I considered the 'efficiency' of a selection to be how good the result was compared the amount of data you had to compress to get it. If you can get a very close to the correct value with a small spread by only compressing 1% of the entire music collection your selection is very efficient, whereas compressing 5x as much data and getting the same results would be less efficient.


Test of standard methods
Possibly the most immediately useful results concern the methods currently employed in lossless tests. A comparison of a random selection of tracks, albums, and '1 album per genre' was tested. In contradiction to the method of current tests, grouping tracks together into their respective albums is less efficient than picking individual tracks at random. It was also noted that shaping the choice of albums by picking one of each genre gave a very different value for compression ratio, although this was expected for reasons described later.

This would imply that any semblance of grouping tracks together will harm the results of a test. I guess the rationale behind this is that by breaking the music collection into the smallest possible unit (individual tracks rather than albums), a wider number of choices is gained (50 tracks instead of 5 albums). By randomly selecting the material to compress, a fair representation of the collection is gained, and by giving a larger scope for random selection the test is improved.

Some graphs could save me writing more, so these plot the compression ratio and standard deviation of the different selections (tracks, albums, genres) against the amount of data that was compressed for each selection. e.g. Hans's test is based on 7 albums, so that would be roughly 4.5gb, Speek's is based on 10 albums (6.5gb), and a test based on 20 individual tracks would need something like 1gb.

user posted image
The standard deviation for a number of tracks is notably smaller than that for the similar sized number of albums; e.g. 120 tracks (4.85gb) gave 60.6% ± 1.0%, 7 albums (4.86gb) gave 60.5% ± 3.4%.

My interpretation of this is that in Hans’ test, if APE extra high is at 59% and LA extra high at 57%, it isn’t entirely unreasonable that a different selection of albums would result in APE getting 56% and LA 60% - or APE 62% and LA 54%. If 120 tracks were compressed instead of 7 albums, whatever values APE and LA took would would likely be closer to their general averages over all music.

user posted image
With a finer scale, you can see that one album per genre is seriously off the mark, and that 1gb of individual songs are compressed on average closer to the true value than the combination of 1gb worth of albums. Neither of these points are particularly relevant as the standard deviation in all values is so large that they all cross the line of true compression ratio.

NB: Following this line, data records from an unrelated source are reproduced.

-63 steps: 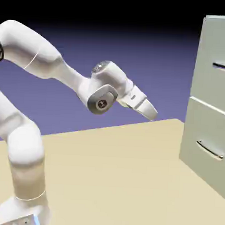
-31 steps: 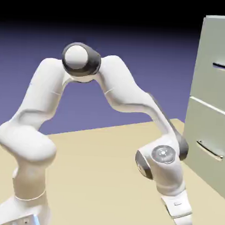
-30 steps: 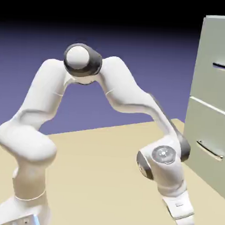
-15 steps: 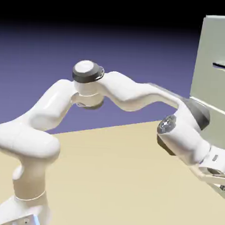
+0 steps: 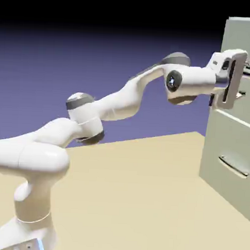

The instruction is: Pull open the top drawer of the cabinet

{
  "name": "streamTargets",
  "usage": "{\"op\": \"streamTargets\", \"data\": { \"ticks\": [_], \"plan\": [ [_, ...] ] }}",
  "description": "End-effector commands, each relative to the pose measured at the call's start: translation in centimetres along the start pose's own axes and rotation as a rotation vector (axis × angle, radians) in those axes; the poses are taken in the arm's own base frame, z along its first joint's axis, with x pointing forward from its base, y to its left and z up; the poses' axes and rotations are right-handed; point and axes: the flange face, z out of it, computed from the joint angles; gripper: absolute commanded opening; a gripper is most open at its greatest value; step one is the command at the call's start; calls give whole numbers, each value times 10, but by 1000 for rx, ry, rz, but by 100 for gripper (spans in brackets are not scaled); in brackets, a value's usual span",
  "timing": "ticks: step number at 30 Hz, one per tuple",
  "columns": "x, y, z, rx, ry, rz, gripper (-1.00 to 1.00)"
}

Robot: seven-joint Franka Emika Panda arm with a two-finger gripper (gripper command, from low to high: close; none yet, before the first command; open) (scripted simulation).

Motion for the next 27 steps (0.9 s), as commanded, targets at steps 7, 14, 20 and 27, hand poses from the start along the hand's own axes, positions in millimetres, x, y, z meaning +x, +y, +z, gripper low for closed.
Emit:
{"op": "streamTargets", "data": {
  "ticks": [7,14,20,27],
  "plan": [
    [0,0,41,0,0,1,-100],
    [0,0,-18,0,0,1,-100],
    [0,0,-77,0,0,1,-100],
    [0,0,-156,0,0,1,-100]
  ]
}}
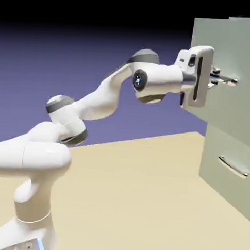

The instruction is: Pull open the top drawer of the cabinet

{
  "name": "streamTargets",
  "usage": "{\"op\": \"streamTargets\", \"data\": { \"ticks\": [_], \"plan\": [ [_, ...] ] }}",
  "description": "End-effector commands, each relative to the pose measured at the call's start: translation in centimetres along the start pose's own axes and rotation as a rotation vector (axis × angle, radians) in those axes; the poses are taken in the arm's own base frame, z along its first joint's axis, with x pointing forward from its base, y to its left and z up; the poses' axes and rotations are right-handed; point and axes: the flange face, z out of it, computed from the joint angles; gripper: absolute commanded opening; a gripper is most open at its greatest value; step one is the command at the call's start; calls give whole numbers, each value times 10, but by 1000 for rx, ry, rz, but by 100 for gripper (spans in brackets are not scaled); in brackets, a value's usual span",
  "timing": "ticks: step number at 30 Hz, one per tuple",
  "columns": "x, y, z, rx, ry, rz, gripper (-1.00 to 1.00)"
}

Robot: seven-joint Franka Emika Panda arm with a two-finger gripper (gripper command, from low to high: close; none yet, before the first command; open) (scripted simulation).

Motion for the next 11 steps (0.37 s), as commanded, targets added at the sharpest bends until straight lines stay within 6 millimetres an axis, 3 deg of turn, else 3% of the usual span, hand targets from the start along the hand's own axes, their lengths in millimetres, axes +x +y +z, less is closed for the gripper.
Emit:
{"op": "streamTargets", "data": {
  "ticks": [1,7,8,9,11],
  "plan": [
    [0,0,-12,-1,2,0,-100],
    [0,0,-83,-1,2,0,-100],
    [0,0,-83,-1,2,0,100],
    [0,0,-83,-1,2,0,100],
    [1,0,-113,-3,2,-2,100]
  ]
}}
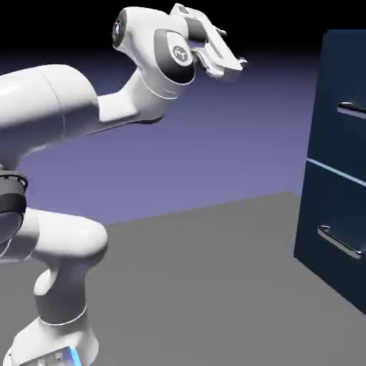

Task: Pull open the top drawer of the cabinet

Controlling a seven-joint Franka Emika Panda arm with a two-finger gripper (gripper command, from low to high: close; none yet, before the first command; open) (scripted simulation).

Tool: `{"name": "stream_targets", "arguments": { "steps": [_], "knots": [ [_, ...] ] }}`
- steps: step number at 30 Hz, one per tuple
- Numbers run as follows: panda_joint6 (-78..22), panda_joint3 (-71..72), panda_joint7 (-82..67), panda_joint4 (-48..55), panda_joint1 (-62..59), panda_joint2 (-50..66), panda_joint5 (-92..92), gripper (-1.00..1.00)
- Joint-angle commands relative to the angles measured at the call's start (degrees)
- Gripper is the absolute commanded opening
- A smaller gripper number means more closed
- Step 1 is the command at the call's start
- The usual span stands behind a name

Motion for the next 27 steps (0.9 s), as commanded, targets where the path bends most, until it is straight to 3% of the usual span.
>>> {"name": "stream_targets", "arguments": {
  "steps": [1,27],
  "knots": [
    [-0.35,-0.87,-2.50,0.67,1.25,-0.60,-1.75,0.00],
    [-9.51,-23.40,-67.28,18.20,33.62,-16.23,-47.08,0.00]
  ]
}}
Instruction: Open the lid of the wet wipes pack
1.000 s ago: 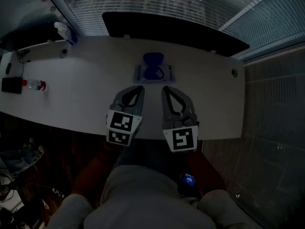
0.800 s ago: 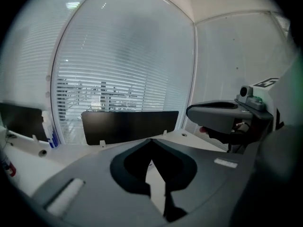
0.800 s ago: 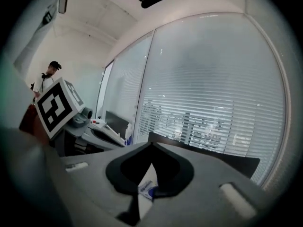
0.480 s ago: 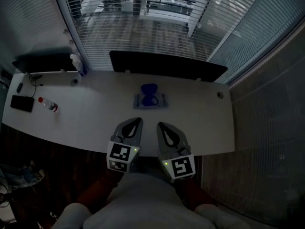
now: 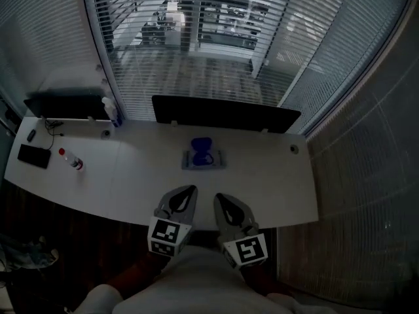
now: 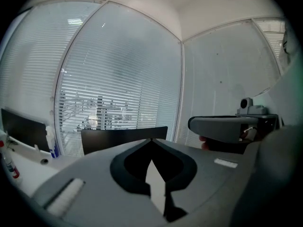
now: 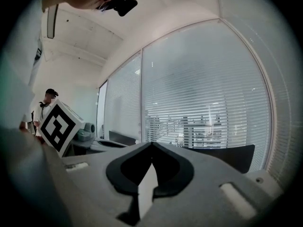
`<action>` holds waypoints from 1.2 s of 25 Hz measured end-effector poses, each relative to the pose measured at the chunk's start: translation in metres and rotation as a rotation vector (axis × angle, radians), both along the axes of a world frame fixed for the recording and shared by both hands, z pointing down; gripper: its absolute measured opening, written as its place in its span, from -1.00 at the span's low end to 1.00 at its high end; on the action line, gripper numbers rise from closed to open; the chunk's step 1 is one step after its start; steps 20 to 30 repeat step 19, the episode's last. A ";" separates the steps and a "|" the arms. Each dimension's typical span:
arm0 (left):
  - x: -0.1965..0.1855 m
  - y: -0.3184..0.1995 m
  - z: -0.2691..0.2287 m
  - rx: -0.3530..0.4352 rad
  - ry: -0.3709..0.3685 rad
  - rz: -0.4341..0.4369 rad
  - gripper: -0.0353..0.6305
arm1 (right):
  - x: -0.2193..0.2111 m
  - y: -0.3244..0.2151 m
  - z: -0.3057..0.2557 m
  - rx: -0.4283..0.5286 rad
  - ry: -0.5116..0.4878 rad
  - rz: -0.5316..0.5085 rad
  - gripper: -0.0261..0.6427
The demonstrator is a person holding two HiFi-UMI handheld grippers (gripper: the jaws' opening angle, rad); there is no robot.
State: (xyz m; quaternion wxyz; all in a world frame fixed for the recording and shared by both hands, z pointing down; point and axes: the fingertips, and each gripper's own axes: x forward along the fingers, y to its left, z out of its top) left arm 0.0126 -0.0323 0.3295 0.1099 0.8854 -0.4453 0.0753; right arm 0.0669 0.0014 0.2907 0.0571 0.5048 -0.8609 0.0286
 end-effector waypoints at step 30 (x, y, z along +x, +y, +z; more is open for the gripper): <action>0.008 -0.001 -0.006 0.021 -0.009 -0.001 -0.88 | 0.001 -0.001 -0.011 0.030 -0.029 -0.025 -0.92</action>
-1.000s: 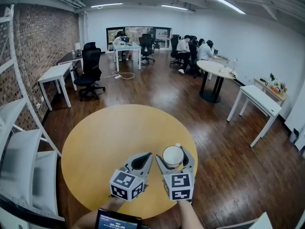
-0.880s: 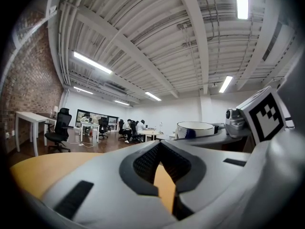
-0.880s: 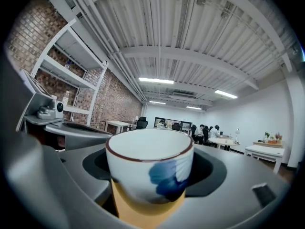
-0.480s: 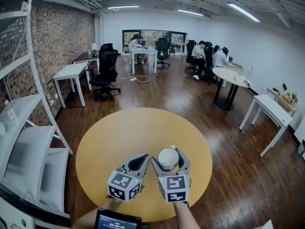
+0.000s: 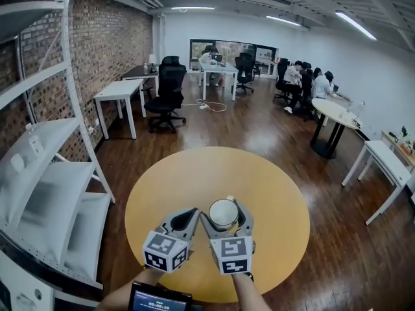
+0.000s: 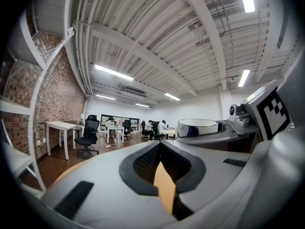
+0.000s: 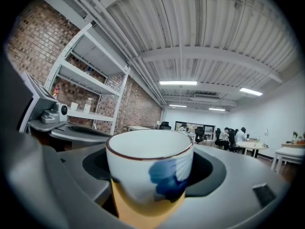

The first point would indicate that it is better to choose albums completely at random, rather than place a constraint of representing each genre by one album. This merely replaces your choice in choosing a balanced selection of albums with having to create a balanced collection in the first place. A random selection of albums from my collection of drum'n'bass and metal will mean nothing to someone wanting to compress classical, jazz, or wonderous 80's music.


The 90 albums in APE 397 show a very similar pattern, the standard deviation of songs is a little under half that of the same amount (in terms of data) of albums. 410 songs (15.3gb) gave 59.9% ± 0.8%, 25 albums (15.4gb) gave 59.9% ± 1.8%. The tracks did not converge to the correct value faster than albums as with the 399 test, and it was seen that with samples of over 10gb they gave almost identical ratios following the same trend.


Test of munged files
Once all the known problems with the munging program had been ironed out, it was used for some basic checks to see if things performed as should be expected. Six groups of ‘equivalent’ files were created, all containing 0.25s chunks (to speed up the execution), but the number of chunks in each file altered. The first group contained 320 files with 100 chunks in each, the second group had 160 files with 200 chunks in each and so on, until the last group containing 10 files with 3200 chunks. As I had expected, the standard deviation of each of these groups went as root(N) / N, where N is the number of chunks in each file. The average compression of each group of files was the same, ranging from 61.5% ± 1.2% up to 61.7% ± 0.2%.

Two things were quite evident at this early stage – the compression ratio was way off target, but the deviance in results was very small. The 100 chunk files lasted only 25 seconds, yet had a deviance of just 1.2%. In comparison, by choosing a single song lasting maybe 3 minutes, one would expect a deviance of 9.7%. The 3200 chunk files were around 100mb each, and with a deviance of just 0.2% showed a greater uniformity than combinations of 500 songs (0.7%) which required over 18gb to be compressed. This was clearly offset by the error in the compression ratio, which was over 1% too high, and so only the 100 chunk files could be argued to be of the correct ratio given their standard deviation.
user posted image


This error in ratio was tested more fully in the hope that the ratio could be corrected for any given test. Without some way of correcting for the error – or constructing files which do not induce an error – the results would be meaningless due to the large discrepancy between the values returned and the true ratio.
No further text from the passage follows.